Через несколько дней попался первый соболь.
Прежде чем вытащить замерзшего, как ледышка, зверька, девушка долго и недоверчиво присматривалась к нему, тыкала таяком, опасаясь неожиданностей и подвоха со стороны хищника, с опаской высвободила переднюю лапку из железных челюстей и с большим облегчением уложила соболя в котомку.
Радости от первой удачи не было предела. Ольга как на крыльях летела к избушке, чтобы похвастать своей добычей перед Васькой. Ей хотелось доказать, что она тоже не лыком шита и что у нее тоже «идет процесс охоты». Для нее было важно, что аскыр к ее приходу уже был мертв. Она не могла себе представить, что будет, если он будет еще жив. Жалость и сострадание ко всему живому переполняли чуткую девичью душу.

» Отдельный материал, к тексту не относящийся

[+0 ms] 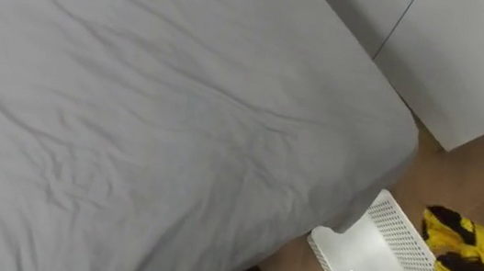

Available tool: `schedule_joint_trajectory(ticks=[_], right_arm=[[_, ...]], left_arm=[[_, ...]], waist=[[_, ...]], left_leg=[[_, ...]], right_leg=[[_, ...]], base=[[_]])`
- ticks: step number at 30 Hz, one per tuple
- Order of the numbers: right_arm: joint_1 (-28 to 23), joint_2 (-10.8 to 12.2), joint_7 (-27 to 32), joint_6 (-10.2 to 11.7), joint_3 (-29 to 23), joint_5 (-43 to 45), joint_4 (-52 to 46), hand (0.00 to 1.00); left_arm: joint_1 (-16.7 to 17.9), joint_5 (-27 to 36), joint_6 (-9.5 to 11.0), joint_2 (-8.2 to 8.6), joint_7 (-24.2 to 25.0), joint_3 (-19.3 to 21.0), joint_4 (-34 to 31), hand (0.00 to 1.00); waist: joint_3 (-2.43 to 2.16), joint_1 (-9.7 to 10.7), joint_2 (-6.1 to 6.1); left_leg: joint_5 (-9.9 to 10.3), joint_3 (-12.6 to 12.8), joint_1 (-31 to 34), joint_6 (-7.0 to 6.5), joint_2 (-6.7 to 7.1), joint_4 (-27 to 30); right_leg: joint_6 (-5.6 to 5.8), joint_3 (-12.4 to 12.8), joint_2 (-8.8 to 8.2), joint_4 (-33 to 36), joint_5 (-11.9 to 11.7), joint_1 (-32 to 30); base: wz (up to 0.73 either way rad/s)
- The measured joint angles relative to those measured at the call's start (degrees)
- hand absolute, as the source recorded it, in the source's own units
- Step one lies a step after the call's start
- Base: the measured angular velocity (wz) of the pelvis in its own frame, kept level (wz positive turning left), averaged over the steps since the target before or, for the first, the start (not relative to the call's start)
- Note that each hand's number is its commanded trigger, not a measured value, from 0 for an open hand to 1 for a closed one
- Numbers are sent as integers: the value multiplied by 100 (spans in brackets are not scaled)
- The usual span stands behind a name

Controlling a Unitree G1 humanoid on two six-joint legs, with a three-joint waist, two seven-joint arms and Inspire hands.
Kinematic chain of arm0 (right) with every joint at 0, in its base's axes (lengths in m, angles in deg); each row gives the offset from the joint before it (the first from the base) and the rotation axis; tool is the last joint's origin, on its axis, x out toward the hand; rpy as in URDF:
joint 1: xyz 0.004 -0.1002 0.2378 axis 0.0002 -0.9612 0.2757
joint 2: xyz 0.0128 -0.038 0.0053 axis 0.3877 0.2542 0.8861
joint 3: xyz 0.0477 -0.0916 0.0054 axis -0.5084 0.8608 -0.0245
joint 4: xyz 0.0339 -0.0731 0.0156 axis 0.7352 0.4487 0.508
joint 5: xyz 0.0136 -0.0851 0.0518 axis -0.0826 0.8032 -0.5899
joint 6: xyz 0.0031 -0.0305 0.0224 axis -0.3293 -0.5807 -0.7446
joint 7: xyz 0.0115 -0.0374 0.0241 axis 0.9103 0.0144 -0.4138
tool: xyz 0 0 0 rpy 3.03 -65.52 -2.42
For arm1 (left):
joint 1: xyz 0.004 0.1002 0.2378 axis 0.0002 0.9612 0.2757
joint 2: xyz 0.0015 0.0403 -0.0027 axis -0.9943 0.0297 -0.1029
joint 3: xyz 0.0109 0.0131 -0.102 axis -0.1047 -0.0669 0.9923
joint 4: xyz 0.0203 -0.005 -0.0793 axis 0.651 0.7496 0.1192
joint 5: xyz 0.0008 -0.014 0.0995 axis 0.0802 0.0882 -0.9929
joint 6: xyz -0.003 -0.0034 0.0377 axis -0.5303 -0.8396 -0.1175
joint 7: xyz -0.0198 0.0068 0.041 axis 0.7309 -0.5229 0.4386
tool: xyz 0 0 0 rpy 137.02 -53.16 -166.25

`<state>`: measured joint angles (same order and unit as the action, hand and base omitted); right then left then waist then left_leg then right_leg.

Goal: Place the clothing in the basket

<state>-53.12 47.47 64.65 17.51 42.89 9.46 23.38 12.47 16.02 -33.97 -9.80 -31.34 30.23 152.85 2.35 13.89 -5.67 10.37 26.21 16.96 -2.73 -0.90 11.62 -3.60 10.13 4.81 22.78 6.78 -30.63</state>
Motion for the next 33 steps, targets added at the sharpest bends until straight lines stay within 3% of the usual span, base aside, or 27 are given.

Она как-то спросила у Васьки:
— А что делать, если соболь еще будет жив?
Васька, много повидавший за свою охотничью жизнь, ответил не задумываясь:
— Хлопни его таяком по голове или, на крайний случай, застрели из мелкашки. — И, понимая состояние подруги, уже мягче и как можно спокойнее добавил: — Ничего здесь такого нет. Охота есть охота! Все когда-то переступают эту границ}'.
Переступила эту грань и Ольга.
Однажды она шла по западному путику и, приближаясь к очередном}^ капкану, издали услышала металлический звон, а затем увидела мечущегося зверька, совсем недавно попавшего в клещи.
При виде приближающегося человека аскыр заметался еще сильнее, хватая клыками за металл, крушил все на своем пути и, грозно оскаливаясь в беспомощности, грыз собственную лапу. Полностью разрушенная хатка свидетельствовала о силе и свирепости этого мелкого хищника.
Вплотную подошедшая девушка некоторое время смотрела на него, решая, что предпринять: добить или отпустить на волю.
Она решила отпустить пойманного соболя на свободу. Нежно, с сочувствием глядя на затихшего, изготовившегося перед нападением аскыра, Оля шептала ласковые слова и одновременно протягивала руку к пружине капкана. Но, даже не дотянувшись до него, почувствовала сильный укус челюстей разъяренного зверька.